Gretna Green in Dumfries and Galloway is possibly the most romantic place in Scotland, if not in the UK. This small Scottish village has become synonymous with romance and runaway lovers.

In 1754 a new law, Lord Hardwicke’s Marriage Act, was brought into force in England. This law required young people to be over 21 years of age if they wished to marry without their parents’ or guardian’s consent. The marriage was required to be a public ceremony in the couple’s parish, with an official of the Church presiding. The new law was rigorously enforced and carried a sentence of 14 years transportation for any clergyman found breaking it.

The Scots however did not change the law and continued with their centuries-old marriage customs. The law in Scotland allowed anyone over the age of 15 to enter into marriage provided they were not closely related to each other and were not in a relationship with anyone else.
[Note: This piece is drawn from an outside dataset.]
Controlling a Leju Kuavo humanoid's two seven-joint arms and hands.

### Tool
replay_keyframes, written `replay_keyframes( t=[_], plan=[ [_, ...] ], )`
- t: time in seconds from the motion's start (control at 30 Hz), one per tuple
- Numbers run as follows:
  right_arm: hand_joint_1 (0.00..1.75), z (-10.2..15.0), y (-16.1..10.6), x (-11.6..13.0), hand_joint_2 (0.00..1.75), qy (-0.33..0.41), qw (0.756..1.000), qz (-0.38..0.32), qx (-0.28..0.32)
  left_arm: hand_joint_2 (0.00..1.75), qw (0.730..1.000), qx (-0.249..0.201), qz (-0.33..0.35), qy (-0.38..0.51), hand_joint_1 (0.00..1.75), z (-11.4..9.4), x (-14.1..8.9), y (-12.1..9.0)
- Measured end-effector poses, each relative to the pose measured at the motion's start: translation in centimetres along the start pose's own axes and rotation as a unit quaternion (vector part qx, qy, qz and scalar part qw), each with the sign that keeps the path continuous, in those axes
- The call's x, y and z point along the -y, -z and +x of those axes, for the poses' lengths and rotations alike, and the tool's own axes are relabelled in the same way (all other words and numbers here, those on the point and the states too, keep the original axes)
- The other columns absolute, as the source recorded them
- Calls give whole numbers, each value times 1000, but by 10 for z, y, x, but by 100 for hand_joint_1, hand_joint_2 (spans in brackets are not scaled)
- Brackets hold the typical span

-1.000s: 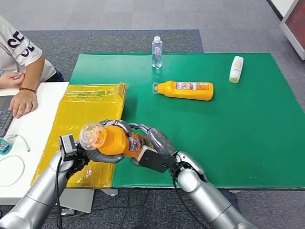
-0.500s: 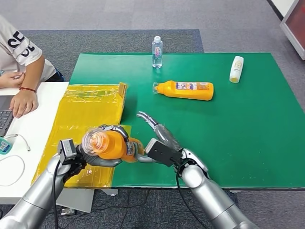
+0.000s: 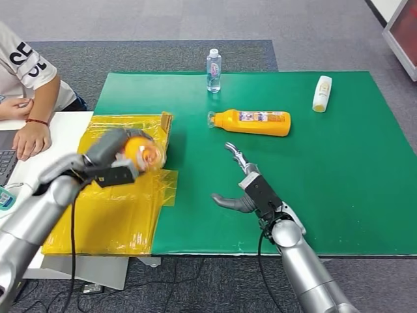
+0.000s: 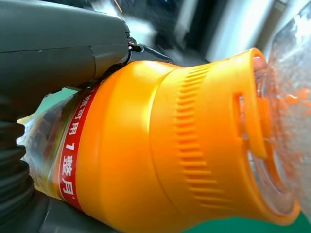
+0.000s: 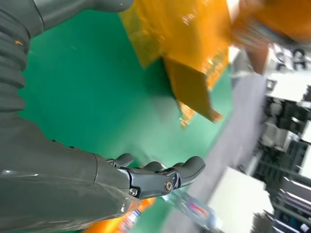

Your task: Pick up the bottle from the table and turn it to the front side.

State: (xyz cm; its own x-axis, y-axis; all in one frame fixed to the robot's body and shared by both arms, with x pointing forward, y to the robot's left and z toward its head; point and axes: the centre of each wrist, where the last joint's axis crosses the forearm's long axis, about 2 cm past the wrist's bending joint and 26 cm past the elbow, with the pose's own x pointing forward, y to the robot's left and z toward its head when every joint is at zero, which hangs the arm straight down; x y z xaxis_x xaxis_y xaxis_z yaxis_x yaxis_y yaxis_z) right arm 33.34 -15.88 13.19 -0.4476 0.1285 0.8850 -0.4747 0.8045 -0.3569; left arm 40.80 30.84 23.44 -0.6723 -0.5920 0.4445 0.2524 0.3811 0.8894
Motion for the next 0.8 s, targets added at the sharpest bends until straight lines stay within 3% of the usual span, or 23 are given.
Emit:
replay_keyframes(
  t=[0.1,0.23,0.47,0.63,0.8],
  plan=[
    [0,-7,-9,-3,175,2,1000,0,-16,175,996,-41,11,79,175,0,-54,19],
    [0,-10,-11,-4,175,3,1000,-1,-25,175,988,-68,4,137,175,3,-86,36],
    [0,-14,-12,-7,175,5,999,0,-34,175,987,-74,-33,141,175,-1,-80,50],
    [0,-16,-10,-8,175,6,999,4,-38,175,995,-35,-91,39,175,-10,-69,48],
    [0,-13,1,-6,175,10,1000,8,-27,175,991,-6,-109,-80,175,-29,-65,30]
  ],
)
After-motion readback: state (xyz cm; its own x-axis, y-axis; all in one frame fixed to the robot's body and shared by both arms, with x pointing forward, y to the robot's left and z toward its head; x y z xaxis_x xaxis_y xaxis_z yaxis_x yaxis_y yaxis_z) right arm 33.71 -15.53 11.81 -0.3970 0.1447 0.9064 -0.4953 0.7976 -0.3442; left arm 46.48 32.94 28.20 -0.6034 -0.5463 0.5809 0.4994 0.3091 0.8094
This marriage contract could be made wherever the couple liked, in private or in public, in the presence of others or no-one at all.

The ‘irregular marriage’ ceremony would be short and simple, something like:

“Are you of marriageable age? Yes

Are you free to marry? Yes

You are now married.”

A marriage in the Scottish tradition could take place anywhere on Scottish soil. Being so close to the English border, Gretna was popular with English couples wanting to marry but when in the 1770s a toll road was built running through the village making it even more accessible from south of the border, it soon became renowned as the destination for eloping couples.

Gretna Green

Forbidden romance and runaway marriages were popularised in the fiction of the time, for example in the novel ‘Pride and Prejudice’ by Jane Austen.

English couples usually preferred to keep some English marriage traditions and so looked for someone in authority to oversee the ceremony. The most senior and respected craftsman or artisan in the countryside was the village blacksmith, and so the Blacksmith’s Forge at Gretna Green became a favourite place for weddings.

The tradition of the blacksmith sealing the marriage by striking his anvil led to the Gretna blacksmiths becoming known as ‘anvil priests’. Indeed the blacksmith and his anvil are now symbols of Gretna Green weddings. Gretna Green’s famous Blacksmiths Shop, the Old Smithy where lovers have come to marry since 1754, is still in the village and still a wedding venue.

There are now several other wedding venues in Gretna Green and marriage ceremonies are still performed over a blacksmith’s anvil. Gretna Green remains one of the most popular places for weddings and thousands of couples from all around the world flock to this Scottish village to be married each year.